At this point in time, DoM stands at around 93,000 words, 61 chapters, or roughly 270 pages (before formatting). That’s a lot of pages and a lot of chapters for something that is, at this moment in time, largely a labor of love. Once my euphoria wears off, it’s time to buckle down. There is still plenty of work to do.

While I’ve been rewriting the draft, I’ve also been working with my cover designer. Every good book needs a cover, and covers are not created in vacuum. I use Design for Writers for all of my novel covers, and they are absolute gems to work with. In order to create a good cover for my book, these folks sent me a giant questionnaire. I’m talking about fifty in depth questions, many of which require multiple paragraph answers. I worked on this through the month of December and have continued to work on it in January. Once I finished the questionnaire, Design for Writers used it to create the cover art for my book, giving me marketing material for its eventual release. The first part of the cover is at the bottom of this post!

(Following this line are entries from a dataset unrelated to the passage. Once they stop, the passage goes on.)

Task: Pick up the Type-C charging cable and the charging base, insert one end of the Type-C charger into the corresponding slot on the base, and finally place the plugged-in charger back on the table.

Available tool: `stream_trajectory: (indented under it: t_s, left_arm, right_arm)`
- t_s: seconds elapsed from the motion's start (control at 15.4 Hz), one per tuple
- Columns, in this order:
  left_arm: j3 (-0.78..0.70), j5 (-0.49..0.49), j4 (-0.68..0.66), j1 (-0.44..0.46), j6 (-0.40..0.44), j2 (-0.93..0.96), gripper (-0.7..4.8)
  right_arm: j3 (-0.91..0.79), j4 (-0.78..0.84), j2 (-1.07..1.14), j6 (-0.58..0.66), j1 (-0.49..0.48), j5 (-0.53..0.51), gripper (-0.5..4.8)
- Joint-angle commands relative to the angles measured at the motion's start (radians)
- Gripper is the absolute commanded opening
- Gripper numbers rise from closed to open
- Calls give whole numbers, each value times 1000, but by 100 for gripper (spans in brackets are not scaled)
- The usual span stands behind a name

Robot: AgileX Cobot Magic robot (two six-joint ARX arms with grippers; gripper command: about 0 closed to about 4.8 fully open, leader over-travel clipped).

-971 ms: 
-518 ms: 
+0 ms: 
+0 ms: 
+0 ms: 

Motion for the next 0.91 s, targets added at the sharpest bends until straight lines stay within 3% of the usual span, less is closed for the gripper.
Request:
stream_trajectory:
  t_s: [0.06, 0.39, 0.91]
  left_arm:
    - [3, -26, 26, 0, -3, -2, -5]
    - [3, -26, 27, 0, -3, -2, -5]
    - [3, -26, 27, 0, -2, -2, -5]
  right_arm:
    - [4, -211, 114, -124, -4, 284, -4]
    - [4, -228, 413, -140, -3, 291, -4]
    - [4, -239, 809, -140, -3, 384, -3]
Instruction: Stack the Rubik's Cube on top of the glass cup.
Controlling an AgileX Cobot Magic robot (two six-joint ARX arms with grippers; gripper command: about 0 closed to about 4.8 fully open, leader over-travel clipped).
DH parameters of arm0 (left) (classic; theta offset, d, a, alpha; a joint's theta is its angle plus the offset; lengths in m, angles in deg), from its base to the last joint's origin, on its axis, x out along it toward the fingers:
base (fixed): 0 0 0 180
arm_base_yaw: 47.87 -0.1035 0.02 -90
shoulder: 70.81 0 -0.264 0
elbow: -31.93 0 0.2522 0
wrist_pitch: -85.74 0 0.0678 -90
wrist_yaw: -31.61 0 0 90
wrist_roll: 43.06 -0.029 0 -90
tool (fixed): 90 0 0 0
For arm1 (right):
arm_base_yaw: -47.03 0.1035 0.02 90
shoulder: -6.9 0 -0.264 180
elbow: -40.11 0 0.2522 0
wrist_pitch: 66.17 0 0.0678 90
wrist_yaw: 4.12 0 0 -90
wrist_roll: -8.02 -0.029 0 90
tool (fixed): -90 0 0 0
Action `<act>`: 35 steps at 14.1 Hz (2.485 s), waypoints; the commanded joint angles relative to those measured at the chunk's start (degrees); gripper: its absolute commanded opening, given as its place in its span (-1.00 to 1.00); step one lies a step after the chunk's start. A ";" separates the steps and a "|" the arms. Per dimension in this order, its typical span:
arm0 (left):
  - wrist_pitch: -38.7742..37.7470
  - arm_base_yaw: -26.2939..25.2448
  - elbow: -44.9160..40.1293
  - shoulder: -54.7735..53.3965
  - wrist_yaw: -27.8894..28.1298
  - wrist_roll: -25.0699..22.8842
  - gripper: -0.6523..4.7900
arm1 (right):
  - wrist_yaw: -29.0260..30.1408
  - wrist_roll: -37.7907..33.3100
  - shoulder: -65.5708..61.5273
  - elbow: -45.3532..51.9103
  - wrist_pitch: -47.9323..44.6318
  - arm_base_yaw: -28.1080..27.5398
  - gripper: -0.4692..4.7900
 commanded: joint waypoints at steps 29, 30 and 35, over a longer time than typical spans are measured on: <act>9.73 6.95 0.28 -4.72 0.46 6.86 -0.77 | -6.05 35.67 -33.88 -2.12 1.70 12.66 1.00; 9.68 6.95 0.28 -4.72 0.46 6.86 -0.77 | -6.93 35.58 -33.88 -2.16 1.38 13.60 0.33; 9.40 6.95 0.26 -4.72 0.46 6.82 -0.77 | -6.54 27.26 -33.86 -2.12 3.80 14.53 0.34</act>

In the interim, now that the book is finished it will need initial rewrites. Then it will need to sit, unseen by me, for a couple of weeks while I try to forget all about it. Think of this as a time to let the book cure, as it were. At this time, I will send it out to my alpha readers, the people who typically read something that is essentially hot off the press from me. They will tell me if the book is a hot mess or not. I will attempt to fix any glaring issues they point out after they have given me their initial critique. Alpha readers are mostly family and friends in my world, so this is not designed to be a deep edit necessarily, just a “wow that thing was a mess” read or “oh no, you’re on the right track!” Good times.

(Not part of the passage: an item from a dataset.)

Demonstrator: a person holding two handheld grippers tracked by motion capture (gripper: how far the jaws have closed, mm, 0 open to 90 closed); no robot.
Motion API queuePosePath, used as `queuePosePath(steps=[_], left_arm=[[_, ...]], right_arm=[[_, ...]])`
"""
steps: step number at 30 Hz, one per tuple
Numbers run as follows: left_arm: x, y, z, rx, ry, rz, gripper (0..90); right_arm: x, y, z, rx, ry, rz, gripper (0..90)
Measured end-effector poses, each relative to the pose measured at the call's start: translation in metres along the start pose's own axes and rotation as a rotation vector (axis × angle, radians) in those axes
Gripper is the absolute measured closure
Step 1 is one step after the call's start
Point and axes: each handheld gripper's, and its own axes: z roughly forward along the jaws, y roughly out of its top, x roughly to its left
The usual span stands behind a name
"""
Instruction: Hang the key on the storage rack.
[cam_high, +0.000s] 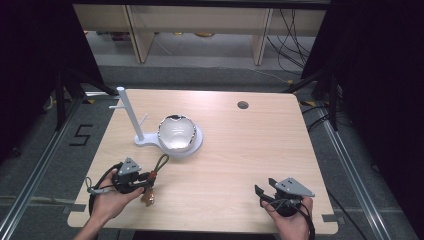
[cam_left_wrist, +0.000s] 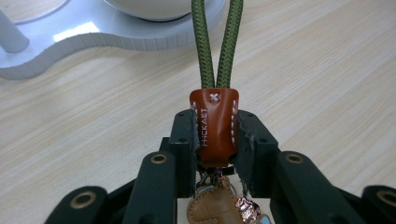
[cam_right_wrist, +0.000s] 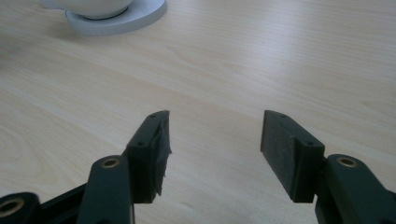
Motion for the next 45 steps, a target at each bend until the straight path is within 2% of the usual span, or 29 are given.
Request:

Next, I will read the book one more time to make sure it makes sense. I will do read-thrus for things like: word choice and anachronisms; setting/climate consistency; timing of various events; consistency with the previous book in terms of setting and characters and plot. That part is actually not terrible, though it’s not super fun. Meanwhile I will shop around for beta readers or an editor – someone who doesn’t love me who will lay the hammer down. This person or persons will read for decent writing and plot consistency, world-building, and all the good things that make a book. Different writers use different methods for this bit, so this is what works for me. So far I don’t have a dedicated editor or beta team that I use every time. No doubt this piece of my process will evolve. Once comments come back on the semi-final draft in terms of edits or issues, those will be incorporated, or not, at my discretion, because that is how this writing thing works.

The least fun part is my last editing pass. This pass is for typos. I have a particular thing I do for this pass – I read the manuscript backwards. Aloud. It takes forever and it is miserable. I usually catch a metric boatload of typos.

At this point I hate my book, and also feel quite accomplished. I format it (this is also hard and mind-numbing, but, as is not always the case with other tasks, at least has clear signs of completion). The formatted copy goes into various epub proofing programs, which I then glance over one last time to make sure I didn’t screw anything up. I fix any issues with the cover (not the copy, but the print cover measurements) with my cover folks if I need to. Then, at last, I have a book.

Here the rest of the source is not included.